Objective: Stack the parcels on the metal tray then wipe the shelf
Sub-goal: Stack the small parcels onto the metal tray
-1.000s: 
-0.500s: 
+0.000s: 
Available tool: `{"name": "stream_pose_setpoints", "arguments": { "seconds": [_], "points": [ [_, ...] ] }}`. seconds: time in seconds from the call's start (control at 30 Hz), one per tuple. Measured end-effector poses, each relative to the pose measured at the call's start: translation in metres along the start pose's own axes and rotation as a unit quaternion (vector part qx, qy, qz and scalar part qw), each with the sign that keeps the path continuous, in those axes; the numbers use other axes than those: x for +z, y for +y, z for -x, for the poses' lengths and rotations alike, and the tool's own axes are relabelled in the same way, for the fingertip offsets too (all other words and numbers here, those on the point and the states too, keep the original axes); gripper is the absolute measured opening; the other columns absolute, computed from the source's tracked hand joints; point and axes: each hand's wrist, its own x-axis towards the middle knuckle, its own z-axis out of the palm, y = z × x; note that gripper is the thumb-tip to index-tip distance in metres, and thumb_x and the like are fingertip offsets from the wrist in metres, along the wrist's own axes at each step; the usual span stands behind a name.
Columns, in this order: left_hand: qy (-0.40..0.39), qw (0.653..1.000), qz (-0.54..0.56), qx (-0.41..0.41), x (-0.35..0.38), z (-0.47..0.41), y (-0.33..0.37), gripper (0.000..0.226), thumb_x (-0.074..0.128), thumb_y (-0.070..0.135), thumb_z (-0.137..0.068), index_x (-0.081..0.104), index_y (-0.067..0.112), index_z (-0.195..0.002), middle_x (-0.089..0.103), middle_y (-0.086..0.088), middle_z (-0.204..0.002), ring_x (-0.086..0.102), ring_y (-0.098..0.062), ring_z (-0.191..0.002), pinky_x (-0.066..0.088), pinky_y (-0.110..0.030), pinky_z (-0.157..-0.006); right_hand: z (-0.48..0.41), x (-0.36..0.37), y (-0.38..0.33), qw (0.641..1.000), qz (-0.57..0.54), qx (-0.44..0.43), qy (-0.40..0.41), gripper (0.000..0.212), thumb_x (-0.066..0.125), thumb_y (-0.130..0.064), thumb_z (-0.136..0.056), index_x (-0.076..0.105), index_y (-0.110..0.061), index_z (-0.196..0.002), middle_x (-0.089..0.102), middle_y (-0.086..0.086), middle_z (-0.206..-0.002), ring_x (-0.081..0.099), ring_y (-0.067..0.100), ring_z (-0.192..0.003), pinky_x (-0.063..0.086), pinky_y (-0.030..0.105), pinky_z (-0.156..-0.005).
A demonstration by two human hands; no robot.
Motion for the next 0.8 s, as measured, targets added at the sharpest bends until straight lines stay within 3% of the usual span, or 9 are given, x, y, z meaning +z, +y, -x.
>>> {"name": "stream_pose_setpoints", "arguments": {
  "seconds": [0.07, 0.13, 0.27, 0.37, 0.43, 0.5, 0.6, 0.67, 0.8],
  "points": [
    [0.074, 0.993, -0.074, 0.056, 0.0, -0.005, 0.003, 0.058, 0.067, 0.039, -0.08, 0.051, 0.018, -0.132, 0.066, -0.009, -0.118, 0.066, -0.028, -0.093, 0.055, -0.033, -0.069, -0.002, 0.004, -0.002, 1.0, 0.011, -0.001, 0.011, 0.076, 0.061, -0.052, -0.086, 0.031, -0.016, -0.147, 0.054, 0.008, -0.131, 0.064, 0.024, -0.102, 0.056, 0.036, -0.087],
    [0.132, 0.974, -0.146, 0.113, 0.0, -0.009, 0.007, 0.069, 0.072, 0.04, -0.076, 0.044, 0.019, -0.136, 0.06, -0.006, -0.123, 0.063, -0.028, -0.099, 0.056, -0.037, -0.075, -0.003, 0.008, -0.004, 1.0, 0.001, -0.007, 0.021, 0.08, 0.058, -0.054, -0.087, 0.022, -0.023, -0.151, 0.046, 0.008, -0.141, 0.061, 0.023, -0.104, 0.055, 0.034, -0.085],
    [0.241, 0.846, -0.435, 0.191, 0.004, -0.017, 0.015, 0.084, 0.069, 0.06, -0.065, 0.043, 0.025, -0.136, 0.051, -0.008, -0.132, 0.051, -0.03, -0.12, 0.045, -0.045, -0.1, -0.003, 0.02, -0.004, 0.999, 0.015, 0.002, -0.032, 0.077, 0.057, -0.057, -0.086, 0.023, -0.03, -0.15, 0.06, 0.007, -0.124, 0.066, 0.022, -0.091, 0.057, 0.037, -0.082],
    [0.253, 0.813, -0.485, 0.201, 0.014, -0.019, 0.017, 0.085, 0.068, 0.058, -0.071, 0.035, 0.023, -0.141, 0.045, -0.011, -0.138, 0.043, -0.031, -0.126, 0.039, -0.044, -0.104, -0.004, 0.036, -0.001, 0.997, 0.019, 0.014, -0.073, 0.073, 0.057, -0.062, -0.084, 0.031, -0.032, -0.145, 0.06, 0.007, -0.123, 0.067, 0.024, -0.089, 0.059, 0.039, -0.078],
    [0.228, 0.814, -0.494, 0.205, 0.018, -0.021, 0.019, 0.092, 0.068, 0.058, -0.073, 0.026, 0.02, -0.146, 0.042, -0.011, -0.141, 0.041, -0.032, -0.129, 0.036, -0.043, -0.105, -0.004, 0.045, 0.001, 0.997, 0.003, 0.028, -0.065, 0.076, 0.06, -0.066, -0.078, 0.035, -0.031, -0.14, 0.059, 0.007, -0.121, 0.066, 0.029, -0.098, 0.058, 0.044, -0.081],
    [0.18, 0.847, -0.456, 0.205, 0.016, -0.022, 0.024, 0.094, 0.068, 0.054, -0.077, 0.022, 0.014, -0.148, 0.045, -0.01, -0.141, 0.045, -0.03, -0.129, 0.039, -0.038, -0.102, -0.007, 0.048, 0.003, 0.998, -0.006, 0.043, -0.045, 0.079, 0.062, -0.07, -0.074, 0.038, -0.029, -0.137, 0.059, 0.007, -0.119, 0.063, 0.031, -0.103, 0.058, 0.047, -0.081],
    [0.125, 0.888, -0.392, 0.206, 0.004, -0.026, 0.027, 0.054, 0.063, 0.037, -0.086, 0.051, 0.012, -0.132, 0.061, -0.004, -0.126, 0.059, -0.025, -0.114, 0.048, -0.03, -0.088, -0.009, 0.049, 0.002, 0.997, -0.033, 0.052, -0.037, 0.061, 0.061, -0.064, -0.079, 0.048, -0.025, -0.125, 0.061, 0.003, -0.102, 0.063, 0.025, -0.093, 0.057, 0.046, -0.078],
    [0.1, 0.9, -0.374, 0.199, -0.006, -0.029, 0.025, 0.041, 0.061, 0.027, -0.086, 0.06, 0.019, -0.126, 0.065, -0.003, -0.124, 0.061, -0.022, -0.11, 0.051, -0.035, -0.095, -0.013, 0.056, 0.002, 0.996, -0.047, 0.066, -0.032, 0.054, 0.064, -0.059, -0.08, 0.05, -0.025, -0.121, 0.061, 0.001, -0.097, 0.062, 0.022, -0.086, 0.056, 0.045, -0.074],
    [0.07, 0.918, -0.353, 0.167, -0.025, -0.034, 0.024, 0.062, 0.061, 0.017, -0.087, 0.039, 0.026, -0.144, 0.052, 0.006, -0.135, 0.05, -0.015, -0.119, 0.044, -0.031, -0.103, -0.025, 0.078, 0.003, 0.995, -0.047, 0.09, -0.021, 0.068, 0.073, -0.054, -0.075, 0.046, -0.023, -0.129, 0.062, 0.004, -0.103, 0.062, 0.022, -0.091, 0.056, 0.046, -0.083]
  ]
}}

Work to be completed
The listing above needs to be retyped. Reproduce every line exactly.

Exercise solution
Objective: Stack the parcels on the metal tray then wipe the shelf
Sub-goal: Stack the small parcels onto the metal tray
-1.000s: 
-0.500s: 
+0.000s: 
Available tool: `{"name": "stream_pose_setpoints", "arguments": { "seconds": [_], "points": [ [_, ...] ] }}`. seconds: time in seconds from the call's start (control at 30 Hz), one per tuple. Measured end-effector poses, each relative to the pose measured at the call's start: translation in metres along the start pose's own axes and rotation as a unit quaternion (vector part qx, qy, qz and scalar part qw), each with the sign that keeps the path continuous, in those axes; the numbers use other axes than those: x for +z, y for +y, z for -x, for the poses' lengths and rotations alike, and the tool's own axes are relabelled in the same way, for the fingertip offsets too (all other words and numbers here, those on the point and the states too, keep the original axes); gripper is the absolute measured opening; the other columns absolute, computed from the source's tracked hand joints; point and axes: each hand's wrist, its own x-axis towards the middle knuckle, its own z-axis out of the palm, y = z × x; note that gripper is the thumb-tip to index-tip distance in metres, and thumb_x and the like are fingertip offsets from the wrist in metres, along the wrist's own axes at each step; the usual span stands behind a name.
Columns, in this order: left_hand: qy (-0.40..0.39), qw (0.653..1.000), qz (-0.54..0.56), qx (-0.41..0.41), x (-0.35..0.38), z (-0.47..0.41), y (-0.33..0.37), gripper (0.000..0.226), thumb_x (-0.074..0.128), thumb_y (-0.070..0.135), thumb_z (-0.137..0.068), index_x (-0.081..0.104), index_y (-0.067..0.112), index_z (-0.195..0.002), middle_x (-0.089..0.103), middle_y (-0.086..0.088), middle_z (-0.204..0.002), ring_x (-0.086..0.102), ring_y (-0.098..0.062), ring_z (-0.191..0.002), pinky_x (-0.066..0.088), pinky_y (-0.110..0.030), pinky_z (-0.157..-0.006); right_hand: z (-0.48..0.41), x (-0.36..0.37), y (-0.38..0.33), qw (0.641..1.000), qz (-0.57..0.54), qx (-0.44..0.43), qy (-0.40..0.41), gripper (0.000..0.212), thumb_x (-0.066..0.125), thumb_y (-0.130..0.064), thumb_z (-0.136..0.056), index_x (-0.076..0.105), index_y (-0.110..0.061), index_z (-0.196..0.002), middle_x (-0.089..0.102), middle_y (-0.086..0.086), middle_z (-0.206..-0.002), ring_x (-0.081..0.099), ring_y (-0.067..0.100), ring_z (-0.192..0.003), pinky_x (-0.063..0.086), pinky_y (-0.030..0.105), pinky_z (-0.156..-0.005).
A demonstration by two human hands; no robot.
Motion for the next 0.8 s, as measured, targets added at the sharpest bends until straight lines stay within 3% of the usual span, or 9 are given, x, y, z meaning +z, +y, -x.
>>> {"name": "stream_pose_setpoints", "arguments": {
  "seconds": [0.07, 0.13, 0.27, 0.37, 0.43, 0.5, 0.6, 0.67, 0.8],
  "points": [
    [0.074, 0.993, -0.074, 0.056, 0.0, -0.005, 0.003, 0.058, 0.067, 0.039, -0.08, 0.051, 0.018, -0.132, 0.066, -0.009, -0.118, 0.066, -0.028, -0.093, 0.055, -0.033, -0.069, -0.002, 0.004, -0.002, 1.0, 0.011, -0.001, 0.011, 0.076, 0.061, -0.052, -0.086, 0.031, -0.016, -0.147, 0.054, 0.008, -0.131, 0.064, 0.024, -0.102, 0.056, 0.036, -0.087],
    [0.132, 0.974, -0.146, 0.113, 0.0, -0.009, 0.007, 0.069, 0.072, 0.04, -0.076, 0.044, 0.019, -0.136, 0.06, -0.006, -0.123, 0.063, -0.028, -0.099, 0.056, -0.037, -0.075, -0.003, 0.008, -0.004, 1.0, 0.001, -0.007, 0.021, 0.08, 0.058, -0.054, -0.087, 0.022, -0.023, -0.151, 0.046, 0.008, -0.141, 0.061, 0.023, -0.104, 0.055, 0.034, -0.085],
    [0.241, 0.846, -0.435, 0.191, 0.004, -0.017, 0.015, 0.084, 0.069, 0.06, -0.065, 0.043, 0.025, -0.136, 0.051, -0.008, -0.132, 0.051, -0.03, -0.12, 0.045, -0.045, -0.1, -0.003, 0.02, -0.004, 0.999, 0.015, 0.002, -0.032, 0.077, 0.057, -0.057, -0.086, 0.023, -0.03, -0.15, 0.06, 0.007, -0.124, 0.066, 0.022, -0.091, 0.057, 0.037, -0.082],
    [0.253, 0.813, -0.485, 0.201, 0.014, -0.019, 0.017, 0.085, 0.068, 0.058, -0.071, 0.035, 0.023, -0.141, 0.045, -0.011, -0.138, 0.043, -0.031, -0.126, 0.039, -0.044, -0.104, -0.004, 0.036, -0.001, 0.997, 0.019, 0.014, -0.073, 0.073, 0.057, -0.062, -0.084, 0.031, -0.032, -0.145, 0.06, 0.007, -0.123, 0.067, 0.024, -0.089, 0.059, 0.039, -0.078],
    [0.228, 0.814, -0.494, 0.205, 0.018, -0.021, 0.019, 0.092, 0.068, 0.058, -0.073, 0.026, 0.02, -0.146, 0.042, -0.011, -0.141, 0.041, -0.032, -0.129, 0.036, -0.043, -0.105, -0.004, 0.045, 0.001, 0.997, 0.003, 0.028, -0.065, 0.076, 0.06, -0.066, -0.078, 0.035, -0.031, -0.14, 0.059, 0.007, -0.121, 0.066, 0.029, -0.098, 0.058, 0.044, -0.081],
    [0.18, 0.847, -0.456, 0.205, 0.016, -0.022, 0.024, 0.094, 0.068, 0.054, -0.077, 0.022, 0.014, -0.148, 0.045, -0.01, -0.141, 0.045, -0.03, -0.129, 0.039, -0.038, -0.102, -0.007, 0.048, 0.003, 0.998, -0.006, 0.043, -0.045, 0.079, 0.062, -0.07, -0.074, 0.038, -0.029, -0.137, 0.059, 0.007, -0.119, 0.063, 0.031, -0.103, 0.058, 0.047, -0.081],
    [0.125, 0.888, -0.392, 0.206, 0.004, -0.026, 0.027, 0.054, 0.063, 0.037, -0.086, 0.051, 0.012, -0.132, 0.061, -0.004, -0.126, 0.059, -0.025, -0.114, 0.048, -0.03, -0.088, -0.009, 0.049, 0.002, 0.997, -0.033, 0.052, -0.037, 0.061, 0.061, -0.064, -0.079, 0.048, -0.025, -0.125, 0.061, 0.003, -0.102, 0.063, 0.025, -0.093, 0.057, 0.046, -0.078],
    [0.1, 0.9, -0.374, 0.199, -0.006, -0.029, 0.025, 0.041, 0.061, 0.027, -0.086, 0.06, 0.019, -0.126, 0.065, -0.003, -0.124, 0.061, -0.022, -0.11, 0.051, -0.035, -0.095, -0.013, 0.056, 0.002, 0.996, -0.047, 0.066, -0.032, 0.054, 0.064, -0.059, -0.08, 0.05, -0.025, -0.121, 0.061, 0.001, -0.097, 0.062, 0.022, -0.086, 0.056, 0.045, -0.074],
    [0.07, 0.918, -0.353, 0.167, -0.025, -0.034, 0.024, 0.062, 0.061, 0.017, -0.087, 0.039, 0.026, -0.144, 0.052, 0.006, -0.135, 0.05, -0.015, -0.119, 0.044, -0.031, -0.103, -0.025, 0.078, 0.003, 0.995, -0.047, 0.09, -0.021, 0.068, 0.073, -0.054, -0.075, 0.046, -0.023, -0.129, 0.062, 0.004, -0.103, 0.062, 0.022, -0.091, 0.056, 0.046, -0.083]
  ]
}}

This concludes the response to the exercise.